Section 9 Application Must Stand The Test Laid Down By SC In M/s S.S. Engineers Vs HPCL: NCLT Jaipur

Udai Yashvir Singh

21 March 2023 3:00 AM GMT

  • Section 9 Application Must Stand The Test Laid Down By SC In M/s S.S. Engineers Vs HPCL: NCLT Jaipur

    The National Company Law Tribunal, Jaipur Bench, comprising Shri Deep Chandra Joshi (Judicial Member) and Shri Prasanta Kumar Mohanty (Technical Member), while adjudicating an application under Section 9 of Insolvency and Bankruptcy Code, 2016 (“IBC”) in Narayan Organics Private Limited Vs Prayag Polytech Private Limited has held that an application under Section 9 of IBC must stand...
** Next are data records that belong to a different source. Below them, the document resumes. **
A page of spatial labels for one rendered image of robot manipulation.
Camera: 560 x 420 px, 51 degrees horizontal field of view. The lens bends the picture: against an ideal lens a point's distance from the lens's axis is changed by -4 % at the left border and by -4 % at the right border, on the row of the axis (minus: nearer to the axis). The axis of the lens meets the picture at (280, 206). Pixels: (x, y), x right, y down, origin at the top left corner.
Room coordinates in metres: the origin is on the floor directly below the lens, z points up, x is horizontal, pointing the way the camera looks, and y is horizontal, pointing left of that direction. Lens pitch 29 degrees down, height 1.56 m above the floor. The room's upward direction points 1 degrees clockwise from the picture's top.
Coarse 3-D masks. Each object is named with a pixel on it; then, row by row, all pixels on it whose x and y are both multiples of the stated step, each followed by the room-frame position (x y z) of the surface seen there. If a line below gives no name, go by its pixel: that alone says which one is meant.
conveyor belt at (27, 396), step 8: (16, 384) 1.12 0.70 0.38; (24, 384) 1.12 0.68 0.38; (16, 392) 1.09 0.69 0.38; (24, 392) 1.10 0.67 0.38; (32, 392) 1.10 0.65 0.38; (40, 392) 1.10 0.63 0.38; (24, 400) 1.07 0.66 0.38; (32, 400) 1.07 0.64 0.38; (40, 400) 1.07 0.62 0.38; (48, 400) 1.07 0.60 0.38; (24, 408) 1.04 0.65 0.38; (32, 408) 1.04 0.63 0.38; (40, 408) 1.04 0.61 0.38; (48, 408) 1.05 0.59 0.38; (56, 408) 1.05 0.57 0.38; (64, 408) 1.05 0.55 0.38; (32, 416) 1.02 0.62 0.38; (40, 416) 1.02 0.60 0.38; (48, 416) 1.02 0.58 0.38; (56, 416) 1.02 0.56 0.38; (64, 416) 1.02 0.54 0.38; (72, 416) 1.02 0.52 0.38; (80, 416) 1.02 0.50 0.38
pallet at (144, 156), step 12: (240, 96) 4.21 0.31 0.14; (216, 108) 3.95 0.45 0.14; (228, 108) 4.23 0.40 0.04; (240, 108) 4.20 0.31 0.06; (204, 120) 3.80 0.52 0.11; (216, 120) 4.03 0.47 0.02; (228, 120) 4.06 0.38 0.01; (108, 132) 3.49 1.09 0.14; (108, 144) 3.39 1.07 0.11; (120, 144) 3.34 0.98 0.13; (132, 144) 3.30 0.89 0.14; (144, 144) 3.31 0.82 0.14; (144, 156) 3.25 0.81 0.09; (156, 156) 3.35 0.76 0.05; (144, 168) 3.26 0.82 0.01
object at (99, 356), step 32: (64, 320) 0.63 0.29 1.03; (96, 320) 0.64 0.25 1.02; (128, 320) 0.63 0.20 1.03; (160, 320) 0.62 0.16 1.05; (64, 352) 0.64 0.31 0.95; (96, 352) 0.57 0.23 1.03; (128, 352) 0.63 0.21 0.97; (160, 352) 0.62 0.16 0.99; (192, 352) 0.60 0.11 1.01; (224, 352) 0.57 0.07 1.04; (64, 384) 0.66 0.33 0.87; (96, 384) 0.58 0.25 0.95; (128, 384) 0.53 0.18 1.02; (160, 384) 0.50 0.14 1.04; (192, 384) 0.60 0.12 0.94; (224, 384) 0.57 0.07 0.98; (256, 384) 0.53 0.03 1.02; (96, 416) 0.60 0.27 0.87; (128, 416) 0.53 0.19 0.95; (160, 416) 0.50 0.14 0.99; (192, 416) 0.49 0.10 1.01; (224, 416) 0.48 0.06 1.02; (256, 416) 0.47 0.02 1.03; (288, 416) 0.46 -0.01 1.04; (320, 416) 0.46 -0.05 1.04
    The National Company Law Tribunal, Jaipur Bench, comprising Shri Deep Chandra Joshi (Judicial Member) and Shri Prasanta Kumar Mohanty (Technical Member), while adjudicating an application under Section 9 of Insolvency and Bankruptcy Code, 2016 (“IBC”) in Narayan Organics Private Limited Vs Prayag Polytech Private Limited has held that an application under Section 9 of IBC must stand the test laid down by the Hon’ble Supreme Court in M/S S.S. Engineers Vs Hindustan Petroleum Corporation Ltd. & Ors. in Supreme Court in Civil Appeal No. 4583 OF 2022

    Background Facts

    Narayan Organics Private Limited (“Operational Creditor”) supplied Beta Blue, Alfa Blue pigment to Prayag Polytech Pvt. Limited (“Corporate Debtor”) by way of a purchase order. The Corporate Debtor failed to make payment of outstanding invoices from 29.05.2017 to 27.09.2018 amounting to Rs. 87,13,230 and Debit Note for the Bank Interest of Rs. 3,65,815/- from 02.06.2017 to 25.12.2017. It was submitted that the Corporate Debtor was also liable to pay an interest amount of Rs. 7,31,989 @ 18% p.a. under the terms of the invoices. A Demand Notice was issued by the Operational Creditor on 20.04.2019 via Email. The Corporate Debtor replied to the Demand Notice on 22.04.2019 but did not allegedly raise any substantial objections.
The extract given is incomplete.